During the two-year war that followed the establishment of the state of Israel, about 700,000 Arabs fled or were evicted from their land, becoming refugees. Many were housed in camps in the West Bank and Gaza Strip. In the 1967 war, Israel captured the West Bank, Gaza and east Jerusalem.
In 1956, along with other refugee families, the al-Kurds were rehoused in east Jerusalem’s Sheikh Jarrah quarter by Jordan, which ruled there until ousted by Israel in the 1967 Middle East war.

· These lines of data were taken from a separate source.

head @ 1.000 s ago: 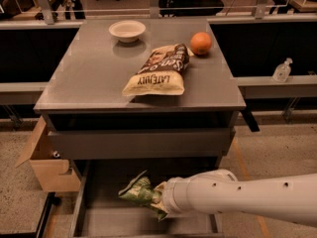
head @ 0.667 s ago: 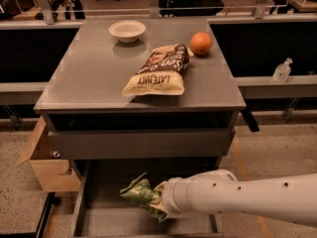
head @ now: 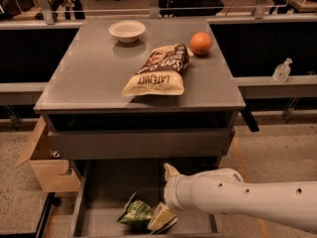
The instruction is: Place green jalapeno chip bag into middle drawer
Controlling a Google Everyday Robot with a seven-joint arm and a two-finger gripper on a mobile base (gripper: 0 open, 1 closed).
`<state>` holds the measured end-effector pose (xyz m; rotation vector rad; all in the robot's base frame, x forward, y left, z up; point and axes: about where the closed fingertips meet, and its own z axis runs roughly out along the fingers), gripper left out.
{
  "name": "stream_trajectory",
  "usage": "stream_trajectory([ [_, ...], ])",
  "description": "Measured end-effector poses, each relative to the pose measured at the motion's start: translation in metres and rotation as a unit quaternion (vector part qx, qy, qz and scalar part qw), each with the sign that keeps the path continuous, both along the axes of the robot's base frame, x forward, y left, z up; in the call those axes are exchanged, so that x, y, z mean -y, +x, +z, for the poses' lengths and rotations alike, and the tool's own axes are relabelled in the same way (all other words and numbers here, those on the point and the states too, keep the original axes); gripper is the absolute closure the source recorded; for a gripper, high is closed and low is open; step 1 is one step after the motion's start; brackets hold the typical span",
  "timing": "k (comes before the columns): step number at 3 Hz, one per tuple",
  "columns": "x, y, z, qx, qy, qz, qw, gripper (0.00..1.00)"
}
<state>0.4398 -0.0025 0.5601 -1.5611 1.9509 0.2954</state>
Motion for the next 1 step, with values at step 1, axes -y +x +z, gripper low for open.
stream_trajectory([
  [1,0.0165,0.0067,0.0198,0.013,0.011,-0.01,0.9998,0.0],
])
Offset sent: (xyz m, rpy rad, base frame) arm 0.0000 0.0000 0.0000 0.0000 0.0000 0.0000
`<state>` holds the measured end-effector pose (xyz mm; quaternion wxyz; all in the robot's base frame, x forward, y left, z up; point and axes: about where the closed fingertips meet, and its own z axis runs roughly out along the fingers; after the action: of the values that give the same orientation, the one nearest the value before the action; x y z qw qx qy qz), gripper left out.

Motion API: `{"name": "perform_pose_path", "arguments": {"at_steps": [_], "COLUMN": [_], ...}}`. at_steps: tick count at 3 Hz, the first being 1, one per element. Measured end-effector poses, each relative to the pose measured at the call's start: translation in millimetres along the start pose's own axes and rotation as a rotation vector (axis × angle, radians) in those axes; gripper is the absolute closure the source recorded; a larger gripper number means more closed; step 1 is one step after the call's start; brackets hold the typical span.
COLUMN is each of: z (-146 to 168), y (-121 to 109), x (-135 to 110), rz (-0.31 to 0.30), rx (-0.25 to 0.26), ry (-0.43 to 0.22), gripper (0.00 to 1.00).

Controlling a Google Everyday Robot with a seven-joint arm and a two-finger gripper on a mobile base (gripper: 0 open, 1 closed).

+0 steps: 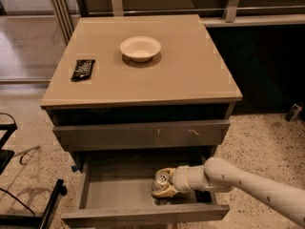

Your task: Place 7up can into middle drawer

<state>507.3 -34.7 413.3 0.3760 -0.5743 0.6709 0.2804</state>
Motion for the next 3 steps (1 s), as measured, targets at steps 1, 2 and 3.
{"name": "perform_pose_path", "arguments": {"at_steps": [1,2,3], "z": [6.6,7.1,10.5], "y": [-2.4,-3.9,-10.2], "x": [0.5,-1.5,-6.1], "rz": [-0.005,-0.009,-0.032], "rx": [-0.010,-0.012,-0.014], "ry": [0.001,0.004,0.019], "gripper": [1.00,1.00,1.00]}}
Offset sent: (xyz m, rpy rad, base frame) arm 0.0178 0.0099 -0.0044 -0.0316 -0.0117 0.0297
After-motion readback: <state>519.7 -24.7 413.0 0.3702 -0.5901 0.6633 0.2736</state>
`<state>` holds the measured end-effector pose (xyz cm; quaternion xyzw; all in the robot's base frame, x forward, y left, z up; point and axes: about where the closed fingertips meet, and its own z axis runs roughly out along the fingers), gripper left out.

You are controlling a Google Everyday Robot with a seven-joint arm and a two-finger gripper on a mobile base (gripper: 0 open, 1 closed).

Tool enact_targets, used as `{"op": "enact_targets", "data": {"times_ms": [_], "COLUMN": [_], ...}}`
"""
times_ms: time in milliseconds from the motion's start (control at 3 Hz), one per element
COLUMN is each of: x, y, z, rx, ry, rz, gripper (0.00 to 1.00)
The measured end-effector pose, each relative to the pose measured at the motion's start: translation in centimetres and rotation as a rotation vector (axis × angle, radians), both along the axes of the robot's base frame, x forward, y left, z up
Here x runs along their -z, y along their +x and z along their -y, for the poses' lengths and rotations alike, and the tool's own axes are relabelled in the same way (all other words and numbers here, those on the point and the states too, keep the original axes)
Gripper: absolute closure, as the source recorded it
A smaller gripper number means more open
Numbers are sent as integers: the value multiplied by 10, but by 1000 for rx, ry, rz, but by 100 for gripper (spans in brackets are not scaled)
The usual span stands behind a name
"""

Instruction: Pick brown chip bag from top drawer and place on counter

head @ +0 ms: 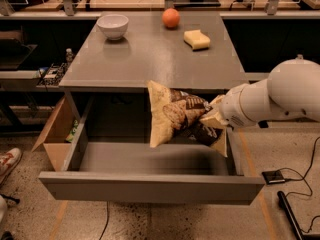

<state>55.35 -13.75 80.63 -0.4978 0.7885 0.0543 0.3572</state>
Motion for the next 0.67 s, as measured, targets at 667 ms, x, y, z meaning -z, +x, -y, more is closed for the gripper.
{"op": "enact_targets", "data": {"times_ms": [667], "x": [-83], "y": [5], "z": [16], "rx": [49], "ry": [-166], "rz": [228], "gripper": [100]}}
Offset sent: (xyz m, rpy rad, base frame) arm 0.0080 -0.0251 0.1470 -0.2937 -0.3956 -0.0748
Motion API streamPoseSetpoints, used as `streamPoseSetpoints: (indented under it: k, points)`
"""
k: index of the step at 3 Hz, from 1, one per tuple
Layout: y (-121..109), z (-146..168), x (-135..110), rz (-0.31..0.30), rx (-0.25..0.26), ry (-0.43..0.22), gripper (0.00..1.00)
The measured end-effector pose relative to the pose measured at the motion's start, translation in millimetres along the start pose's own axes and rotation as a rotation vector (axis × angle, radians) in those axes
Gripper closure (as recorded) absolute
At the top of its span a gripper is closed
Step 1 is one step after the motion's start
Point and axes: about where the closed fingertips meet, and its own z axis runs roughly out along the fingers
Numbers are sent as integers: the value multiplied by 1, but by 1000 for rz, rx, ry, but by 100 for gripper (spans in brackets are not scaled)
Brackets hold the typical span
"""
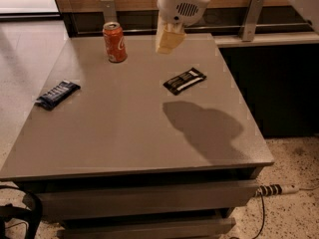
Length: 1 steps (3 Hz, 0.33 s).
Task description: Move rxbar chocolate near coke can
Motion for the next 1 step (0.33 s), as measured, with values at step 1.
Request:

Israeli and Palestinian rights groups say the move against them after all these years is the result of a long legal battle between the al-Kurds and Jewish groups who inhabit a building next door and seek to expand their enclave in the predominantly Arab Sheikh Jarrah neighborhood.
Israeli police spokesman Micky Rosenfeld said officers carried out the court ruling against the couple, and he was not aware of any further action pending.
A senior Palestinian official who visited the site on Sunday said the eviction was an inhumane act which soured Israeli-Palestinian peace efforts.
“The president has raised this in talks with Israel all the time, but the Israelis seem not to be listening at the moment,” said Rafiq Husseini, chief of staff to Palestinian President Mahmoud Abbas. “It is damaging the peace between the Palestinians and the Israelis. They have to halt their settlers or they will not have peace with us ever.”
Christopher Gunness, spokesman for the UN Relief and Works Agency, which cares for Palestinian refugees, described the nighttime removal of the al-Kurds as “shameful.”
“As we have in the past, we will continue to offer the family assistance,” he said in a statement. “But nothing we offer can compensate for the loss of a home. We advocate against and oppose the eviction of all our refugees.”
Rabbi Arik Ascherman of the Israeli group Rabbis for Human Rights said enforcing property claims dating from before 1948 could boomerang on Israelis, many of whom today live in homes abandoned by Palestinians during the fighting then.
“I can’t say with 100 percent certainty that the land [where the al-Kurds lived] didn’t belong before 1948 to the Jewish families,” he said. “The question is, do any of us as Israelis really want to go back to the situation where everyone owns what they owned in 1948.”